Calibration detector_empirics

Calibration runs exercise each verifier in the Source Network against a seed corpus of claims whose ground truth has been established independently. Precision is the share of positive verdicts that were correct; recall is the share of real positives that were caught. F1 combines the two. A verifier with a missing API key returns unverifiable on every claim and therefore scores n/a in the table below; the row is committed to make the key-missing code path legible, not because it represents the verifier's calibrated reliability. See the calibration hub for the run index and the methodology protocol.

Detector empirics: per-FVS firing rates

Source: `data/adversarial_fixtures//document.md` + `data/worked_examples/.md` (top-level only)

What this measures

Firing rate per FVS detector and per coverage perspective. Genre + voice classification distribution. Absence-cluster dimension incidence. Computed by running `frame_check` over stdio MCP against each document and aggregating the structural fields. Recall and precision are not reported; those require gold-standard labels per document, which is operator-authoring work outside this harness.

Per-FVS firing rate (presence detection)

FVS	Fires in	of N	%
FVS-011	7	13	54
FVS-012	7	13	54
FVS-010	6	13	46
FVS-009	4	13	31

Read this table as: 'FVS-NNN fires as PRESENT in K of N corpus documents.' The complement (`N - K`) is the absence count for the same detector. The methodology paper's claim 'FVS-NNN absent in M of N documents' is `(N - K)` for this row.

Coverage perspective addressed rate

Perspective	Addressed in	of N	%
causes	7	13	54
risks	9	13	69
stakeholders	9	13	69
trends	11	13	85
uncertainty	10	13	77

Genre classification distribution

Classification	Count	%
(abstain)	7	54
narrative	2	15
recommendation	2	15
instruction	1	8
advocacy	1	8

`(abstain)` = classifier returned `null` (no feature-marker regex matched).

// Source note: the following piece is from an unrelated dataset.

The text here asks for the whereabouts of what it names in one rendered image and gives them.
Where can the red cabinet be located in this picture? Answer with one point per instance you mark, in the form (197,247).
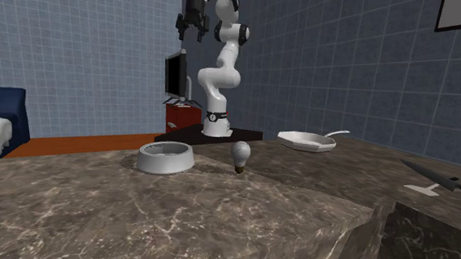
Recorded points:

Per the construct-honesty discipline, abstention is preferred over mislabeling. A high abstention rate on a corpus is not a defect; it is a measurement of how often the regex-based feature surface fires.

Voice classification distribution

Classification	Count	%
analytical	11	85
prescriptive	1	8
advisory	1	8

Absence-cluster dimension incidence

Dimension	Fires in	of N	%
calibration	5	13	38
coverage	4	13	31
counterfactual	1	13	8

Per-document detail

Document	Words	Genre	Voice	FVS fires	Addressed
`adversarial/balanced_macroeconomic_outlook`	615	narrative	analytical	FVS-010,FVS-011	causes,risks,stakeholders,trends,uncertainty
`adversarial/coverage_via_noncanonical_vocabulary`	561	-	analytical	FVS-011	risks,stakeholders,trends
`adversarial/cross_domain_stakeholder`	337	-	analytical	FVS-012	trends,uncertainty
`adversarial/epistemic_via_paraphrased_sourcing`	653	-	analytical	FVS-012	trends,uncertainty
`adversarial/instruction_without_troubleshooting`	246	instruction	prescriptive	-	-
`adversarial/sales_pitch_as_analysis`	323	recommendation	analytical	FVS-011	risks,stakeholders,trends
`adversarial/voice_residual_analytical`	336	-	analytical	FVS-012	uncertainty
`worked/ai-on-life-decisions-startup-2026`	1545	narrative	advisory	FVS-010,FVS-011,FVS-012	causes,risks,stakeholders,trends,uncertainty
`worked/divergence-on-claude-bitcoin-retirement-2026`	2132	advocacy	analytical	FVS-009,FVS-010,FVS-011,FVS-012	causes,risks,stakeholders,trends,uncertainty
`worked/fomc-statement-march-2026`	1282	-	analytical	FVS-009,FVS-010,FVS-011,FVS-012	causes,risks,stakeholders,trends,uncertainty
`worked/four-llms-on-bitcoin-retirement-2026`	1543	recommendation	analytical	FVS-009,FVS-011,FVS-012	causes,risks,stakeholders,trends,uncertainty
`worked/grok-on-nvidia-earnings-2026`	2074	-	analytical	FVS-010	causes,risks,stakeholders,trends,uncertainty
`worked/the-intelligence-age-altman-2024`	1382	-	analytical	FVS-009,FVS-010	causes,risks,stakeholders,trends,uncertainty

Reproducibility

Re-run via `python3 scripts/detector_empirics.py`. Determinism: the substrate is regex-only (no LLM); identical input produces identical output. Drift between this report and a future run either means (a) the corpus changed (added/removed/edited fixtures) or (b) a detector regex changed. The aggregate.json and per_document.json files in this directory are the machine-readable artifacts; this report is the human-readable summary derived from them.